| What is being asked |
Write out the data below in full, unchanged, minus the images.
╭─ Data
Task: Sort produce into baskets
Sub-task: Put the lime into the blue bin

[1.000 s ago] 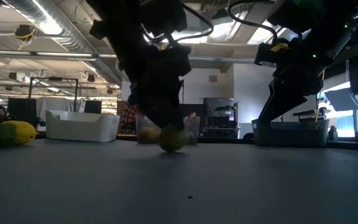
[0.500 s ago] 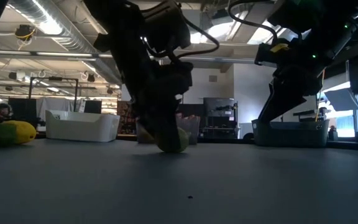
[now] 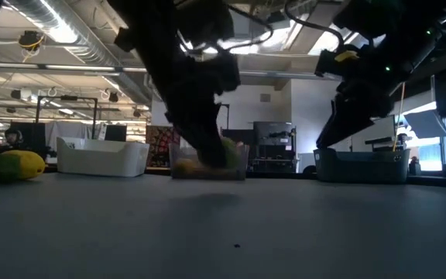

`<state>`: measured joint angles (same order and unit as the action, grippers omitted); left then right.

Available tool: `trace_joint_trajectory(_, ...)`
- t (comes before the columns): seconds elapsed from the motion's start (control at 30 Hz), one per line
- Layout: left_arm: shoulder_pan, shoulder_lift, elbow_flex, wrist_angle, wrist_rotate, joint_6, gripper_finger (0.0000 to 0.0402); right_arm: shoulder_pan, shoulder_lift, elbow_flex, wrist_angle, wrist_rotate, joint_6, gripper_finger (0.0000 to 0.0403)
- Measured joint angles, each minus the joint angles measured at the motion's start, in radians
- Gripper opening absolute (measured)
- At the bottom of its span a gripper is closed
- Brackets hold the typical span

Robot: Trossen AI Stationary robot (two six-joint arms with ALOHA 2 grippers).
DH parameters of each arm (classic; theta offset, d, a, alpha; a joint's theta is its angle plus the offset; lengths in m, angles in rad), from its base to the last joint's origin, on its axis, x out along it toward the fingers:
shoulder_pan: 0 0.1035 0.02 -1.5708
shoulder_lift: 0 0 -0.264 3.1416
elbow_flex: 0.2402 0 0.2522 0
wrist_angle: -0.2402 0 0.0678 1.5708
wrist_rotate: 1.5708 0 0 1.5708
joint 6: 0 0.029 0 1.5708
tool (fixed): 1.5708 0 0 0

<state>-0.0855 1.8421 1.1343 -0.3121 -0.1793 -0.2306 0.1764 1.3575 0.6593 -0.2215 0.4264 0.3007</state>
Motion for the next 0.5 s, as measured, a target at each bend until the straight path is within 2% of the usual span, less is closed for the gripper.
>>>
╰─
| Your solution |
Task: Sort produce into baskets
Sub-task: Put the lime into the blue bin

[1.000 s ago] 
[0.500 s ago] 
[now] 

`<state>`: measured joint angles (same order and unit as the action, grippers omitted); left then right.

Available tool: `trace_joint_trajectory(_, ...)`
- t (comes before the columns): seconds elapsed from the motion's start (control at 30 Hz), one per line
- Layout: left_arm: shoulder_pan, shoulder_lift, elbow_flex, wrist_angle, wrist_rotate, joint_6, gripper_finger (0.0000 to 0.0402); right_arm: shoulder_pan, shoulder_lift, elbow_flex, wrist_angle, wrist_rotate, joint_6, gripper_finger (0.0000 to 0.0403)
- Measured joint angles, each minus the joint angles measured at the motion's start, in radians
- Gripper opening absolute (measured)
- At the bottom of its span a gripper is closed
- Brackets hold the typical span

Robot: Trossen AI Stationary robot (two six-joint arms with ALOHA 2 grippers).
DH parameters of each arm (classic; theta offset, d, a, alpha; a joint's theta is its angle plus the offset; lengths in m, angles in rad), from its base to the last joint's origin, on its axis, x out along it toward the fingers:
shoulder_pan: 0 0.1035 0.02 -1.5708
shoulder_lift: 0 0 -0.264 3.1416
elbow_flex: 0.2402 0 0.2522 0
wrist_angle: -0.2402 0 0.0678 1.5708
wrist_rotate: 1.5708 0 0 1.5708
joint 6: 0 0.029 0 1.5708
tool (fixed): 1.5708 0 0 0

<state>-0.0855 1.8421 1.1343 -0.3121 -0.1793 -0.2306 0.1764 1.3575 0.6593 -0.2215 0.4264 0.3007</state>
Motion for the next 0.5 s, as measured, a target at each bend until the straight path is within 2% of the usual span, less is closed for the gripper.
>>>

Nothing remains to be added to the answer.